El Barça mató muriendo

Fue una muerte dulce la el Espanyol en el Camp Nou. No hubo violencia, ni siquiera pátina de furia por parte del FC Barcelona. Perecieron, sin más, una historia que no tuvo el aliento del público, juez cruel en este tipo de desenlaces, aunque sí petardos, como gritos sin voz de aficionados que vitoreaban la muerte de unos, aunque el FC Barcelona lo estuviera durante gran parte del partido. Porque los de Setién saltaron al Camp Nou enfunfados con la confianza que da la distancia sideral en la clasificación y la creencia de que el Espanyol, tan cerca de la guillotina, entrarían en pánico en un estadio demencialmente colosal como el Camp Nou. Pero nada de esto se dio. Solo una calma tensa, un prolegomeno aburrido y tristón que acabó de la misma forma que empezó. Una muerte anunciada.
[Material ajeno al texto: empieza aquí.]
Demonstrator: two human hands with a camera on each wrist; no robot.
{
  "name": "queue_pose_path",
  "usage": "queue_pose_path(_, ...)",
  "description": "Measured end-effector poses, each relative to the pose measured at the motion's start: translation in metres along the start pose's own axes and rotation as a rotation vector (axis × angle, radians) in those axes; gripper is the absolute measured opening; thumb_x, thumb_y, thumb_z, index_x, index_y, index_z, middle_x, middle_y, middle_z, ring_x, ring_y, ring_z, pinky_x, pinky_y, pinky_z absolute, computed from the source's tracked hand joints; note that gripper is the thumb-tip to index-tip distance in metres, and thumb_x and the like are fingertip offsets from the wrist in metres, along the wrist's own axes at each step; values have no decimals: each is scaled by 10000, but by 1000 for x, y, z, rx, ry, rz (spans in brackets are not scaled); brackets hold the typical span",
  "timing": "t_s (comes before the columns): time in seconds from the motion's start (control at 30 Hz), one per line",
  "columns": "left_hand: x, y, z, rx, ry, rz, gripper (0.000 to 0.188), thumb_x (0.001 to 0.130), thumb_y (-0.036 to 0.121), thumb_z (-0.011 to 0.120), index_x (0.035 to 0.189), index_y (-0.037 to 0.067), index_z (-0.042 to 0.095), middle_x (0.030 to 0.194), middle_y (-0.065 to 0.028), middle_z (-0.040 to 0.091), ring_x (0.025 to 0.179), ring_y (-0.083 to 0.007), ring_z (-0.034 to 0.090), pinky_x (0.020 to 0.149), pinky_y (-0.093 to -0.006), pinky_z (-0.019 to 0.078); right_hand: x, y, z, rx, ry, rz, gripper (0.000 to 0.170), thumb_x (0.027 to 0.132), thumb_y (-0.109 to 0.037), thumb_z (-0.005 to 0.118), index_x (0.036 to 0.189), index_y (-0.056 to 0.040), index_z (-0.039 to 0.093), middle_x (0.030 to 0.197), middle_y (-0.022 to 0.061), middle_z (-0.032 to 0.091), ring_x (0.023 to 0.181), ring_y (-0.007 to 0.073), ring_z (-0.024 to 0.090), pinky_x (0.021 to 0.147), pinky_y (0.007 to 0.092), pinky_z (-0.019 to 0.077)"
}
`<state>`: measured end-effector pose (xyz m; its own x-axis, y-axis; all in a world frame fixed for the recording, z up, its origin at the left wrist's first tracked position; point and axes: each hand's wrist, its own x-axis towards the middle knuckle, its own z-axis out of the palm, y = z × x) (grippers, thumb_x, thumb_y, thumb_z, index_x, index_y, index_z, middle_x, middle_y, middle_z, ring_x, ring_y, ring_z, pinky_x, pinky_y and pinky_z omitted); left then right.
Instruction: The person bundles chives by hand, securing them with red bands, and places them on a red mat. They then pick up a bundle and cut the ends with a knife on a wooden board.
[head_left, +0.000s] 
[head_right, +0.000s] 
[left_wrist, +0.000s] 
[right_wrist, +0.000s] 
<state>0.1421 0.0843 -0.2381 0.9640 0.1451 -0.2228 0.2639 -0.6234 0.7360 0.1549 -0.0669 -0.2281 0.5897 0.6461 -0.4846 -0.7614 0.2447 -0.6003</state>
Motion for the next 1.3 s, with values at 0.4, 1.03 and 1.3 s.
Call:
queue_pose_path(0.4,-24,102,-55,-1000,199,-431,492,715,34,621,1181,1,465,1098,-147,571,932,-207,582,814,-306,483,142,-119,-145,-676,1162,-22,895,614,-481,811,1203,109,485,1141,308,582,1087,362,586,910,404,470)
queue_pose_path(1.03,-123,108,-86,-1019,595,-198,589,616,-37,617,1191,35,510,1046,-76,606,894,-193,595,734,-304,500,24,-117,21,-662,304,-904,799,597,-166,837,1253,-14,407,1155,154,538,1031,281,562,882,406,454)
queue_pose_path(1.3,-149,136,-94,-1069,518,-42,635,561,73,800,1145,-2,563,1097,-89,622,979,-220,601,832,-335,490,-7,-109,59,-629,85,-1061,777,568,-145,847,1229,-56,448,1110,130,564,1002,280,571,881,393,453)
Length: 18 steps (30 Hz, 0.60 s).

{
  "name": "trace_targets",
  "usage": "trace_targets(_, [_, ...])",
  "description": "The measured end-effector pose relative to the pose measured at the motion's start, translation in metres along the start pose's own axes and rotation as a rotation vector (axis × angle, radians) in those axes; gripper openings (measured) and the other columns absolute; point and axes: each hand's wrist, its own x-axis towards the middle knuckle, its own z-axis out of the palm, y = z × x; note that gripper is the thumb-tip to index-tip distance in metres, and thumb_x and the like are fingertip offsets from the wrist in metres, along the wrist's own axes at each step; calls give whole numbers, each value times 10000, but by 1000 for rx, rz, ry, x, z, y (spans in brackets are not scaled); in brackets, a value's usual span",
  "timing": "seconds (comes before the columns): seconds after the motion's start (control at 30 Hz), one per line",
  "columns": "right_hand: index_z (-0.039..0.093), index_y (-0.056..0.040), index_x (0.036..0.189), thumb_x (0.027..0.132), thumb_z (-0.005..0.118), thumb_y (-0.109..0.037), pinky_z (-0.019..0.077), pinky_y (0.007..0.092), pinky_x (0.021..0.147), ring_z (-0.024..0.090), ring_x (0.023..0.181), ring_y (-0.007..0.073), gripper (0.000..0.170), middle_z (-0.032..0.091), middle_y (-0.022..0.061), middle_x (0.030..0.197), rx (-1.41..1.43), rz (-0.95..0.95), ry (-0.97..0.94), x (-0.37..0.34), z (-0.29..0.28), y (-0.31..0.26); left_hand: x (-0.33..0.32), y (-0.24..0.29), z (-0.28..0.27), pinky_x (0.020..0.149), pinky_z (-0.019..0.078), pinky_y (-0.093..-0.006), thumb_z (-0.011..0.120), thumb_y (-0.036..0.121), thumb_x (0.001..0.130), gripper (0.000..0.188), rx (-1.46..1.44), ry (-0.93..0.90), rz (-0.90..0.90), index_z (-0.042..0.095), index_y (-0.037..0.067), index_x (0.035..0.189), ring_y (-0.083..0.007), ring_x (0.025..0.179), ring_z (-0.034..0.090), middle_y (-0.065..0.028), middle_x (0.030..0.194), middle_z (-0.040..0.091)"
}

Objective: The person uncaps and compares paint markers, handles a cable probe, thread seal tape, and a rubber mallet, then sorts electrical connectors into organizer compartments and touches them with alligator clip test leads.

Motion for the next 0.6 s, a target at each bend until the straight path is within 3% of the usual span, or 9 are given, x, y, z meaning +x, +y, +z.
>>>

Repetía sistema el Barça. Lo bueno no se toca y Setién, que ha estado inmerso en un mar de dudas en estos cinco meses, no dudó en apostar por lo que le llevó a escuchar los primeros halagos compartidos, algo terriblemente complicado en un sitio como el Barça, donde distintos grupúsculos se amontonan, cada uno con su visión definitiva sobre el asunto. 4-3-1-2 con dos novedades. Rakitic por Arturo Vidal y la posición de Leo Messi, esta vez «haciendo de Messi», con un Griezmann más estático, menos móvil que el otro día. Pero el rival, consciente, premeditó un plan que como objetivo tenía tapar el centro y regalar las bandas en señal de guerra. El Espanyol moriría haciendo morir al FC Barcelona en sus propias miserias, un equipo condenado por su lentitud, su fútbol frío y rígido, como ausente. Un Barça que no arriesgaba lo más mínimo mientras el Espanyol, perpetrado en su muralla, salía a hurtadillas para acometer con rabia la portería de un Ter Stegen que si pudiese jugaría de centrocampista.

Para eso ha quedado la temporada del FC Barcelona. La derrota y posterior hundimiento del Espanyol como retrato de la realidad de un club que vive más pendiente de lo ajeno que de lo propio, quizás porque en su núcleo no hay nada más que la nada, y ante esta imagen epifánica y dura no queda sino obviarlo y fijarse siempre en los demás. El Real Madrid, el VAR o el Espanyol. Dianas en las que sostener la frustración, en las que verter la impotencia de generar algo singular. Algo propio. El descenso del Espanyol se anunciaba desde hacía semanas, pero el FC Barcelona se lo hizo suyo, como trofeo. Pero el partido fue algo decrépito, con un ritmo plomizo, pases sin intencionalidad y regates que brillaban por su ausencia. El atrevimiento se congelaba en el banquillo mientras los titulares se movían como en un baile a cámara lenta. El Espanyol tenía las ocasiones y el Barça el relato.

Ansu Fati tiene nervio. Tanto que al cabo de cuatro minutos de su entrada tuvo que irse otra vez, expulsado, tras una plancha peligrosa. El chaval no entiende el fútbol como un ejercicio de supervivencia vietnamita, sino como algo expansivo y alegre. Se mueve y corretea como si le fuera la vida en ello. Se abría el partido pero solo en un instante, porque apenas dos minutos después, Pol Lozano corría la misma suerte tras una escalofriante entrada sobre Gerard Piqué. Tabula rasa y 10 contra 10. Sin tiempo para corregir o lamentarse, Luis Suárez enfilaba portería como siempre, con esos goles tan suyos, hijos de un olfato y una precisión quirúrgica para estar en el sitio adecuado. Cada gol de Suárez le regala oxigeno a unos pulmones vacíos, carentes de vida, pero en los que siempre hay rescoldos de grandeza.

El gol; de rebote, feo, destartalado, el partido; lento, espeso, sin aparente ritmo. El descenso; consumado, avisado, inevitable. Y el Barça, como siempre en estos meses, fijando su (carencia de) fútbol en una diana ajena. El Barça mató al Espanyol sin darse cuenta que lleva meses muerto.